### Your task
Please transcribe the line with "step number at" and the lines after it through the end of the listing below, keeping both ends and nothing more.

### Given information

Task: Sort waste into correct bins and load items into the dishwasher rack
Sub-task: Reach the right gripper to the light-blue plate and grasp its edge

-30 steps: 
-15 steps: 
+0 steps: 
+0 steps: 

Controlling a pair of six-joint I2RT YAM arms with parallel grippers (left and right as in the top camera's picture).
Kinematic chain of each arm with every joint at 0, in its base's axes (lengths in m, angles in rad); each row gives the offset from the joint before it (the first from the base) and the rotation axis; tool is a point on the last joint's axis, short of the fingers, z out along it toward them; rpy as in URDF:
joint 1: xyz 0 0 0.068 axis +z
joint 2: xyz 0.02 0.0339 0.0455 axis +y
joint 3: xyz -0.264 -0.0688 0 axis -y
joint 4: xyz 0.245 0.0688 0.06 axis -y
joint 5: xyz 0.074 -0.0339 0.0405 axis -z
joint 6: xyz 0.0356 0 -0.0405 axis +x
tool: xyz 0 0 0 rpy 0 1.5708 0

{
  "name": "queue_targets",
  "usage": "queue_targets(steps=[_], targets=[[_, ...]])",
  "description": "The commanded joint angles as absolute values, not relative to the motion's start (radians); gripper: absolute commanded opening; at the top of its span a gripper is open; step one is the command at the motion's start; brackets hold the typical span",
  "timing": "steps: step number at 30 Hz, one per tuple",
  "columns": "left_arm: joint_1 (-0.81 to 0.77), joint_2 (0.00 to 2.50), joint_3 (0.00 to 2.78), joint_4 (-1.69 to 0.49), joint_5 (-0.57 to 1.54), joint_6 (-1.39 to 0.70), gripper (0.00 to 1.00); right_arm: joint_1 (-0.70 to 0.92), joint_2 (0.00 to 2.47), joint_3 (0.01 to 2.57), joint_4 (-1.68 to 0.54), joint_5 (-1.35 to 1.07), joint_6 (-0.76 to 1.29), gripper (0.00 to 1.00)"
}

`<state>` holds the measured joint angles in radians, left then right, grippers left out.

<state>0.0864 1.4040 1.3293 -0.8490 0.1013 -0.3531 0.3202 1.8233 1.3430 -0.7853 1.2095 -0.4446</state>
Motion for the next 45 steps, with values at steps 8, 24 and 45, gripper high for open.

### Response to the task
  "timing": "steps: step number at 30 Hz, one per tuple",
  "columns": "left_arm: joint_1 (-0.81 to 0.77), joint_2 (0.00 to 2.50), joint_3 (0.00 to 2.78), joint_4 (-1.69 to 0.49), joint_5 (-0.57 to 1.54), joint_6 (-1.39 to 0.70), gripper (0.00 to 1.00); right_arm: joint_1 (-0.70 to 0.92), joint_2 (0.00 to 2.47), joint_3 (0.01 to 2.57), joint_4 (-1.68 to 0.54), joint_5 (-1.35 to 1.07), joint_6 (-0.76 to 1.29), gripper (0.00 to 1.00)"
}

`<state>` holds the measured joint angles in radians, left then right, grippers left out.

<state>0.0864 1.4040 1.3293 -0.8490 0.1013 -0.3531 0.3202 1.8233 1.3430 -0.7853 1.2095 -0.4446</state>
Motion for the next 45 steps, with values at steps 8, 24 and 45, gripper high for open.

With this, the exercise is complete.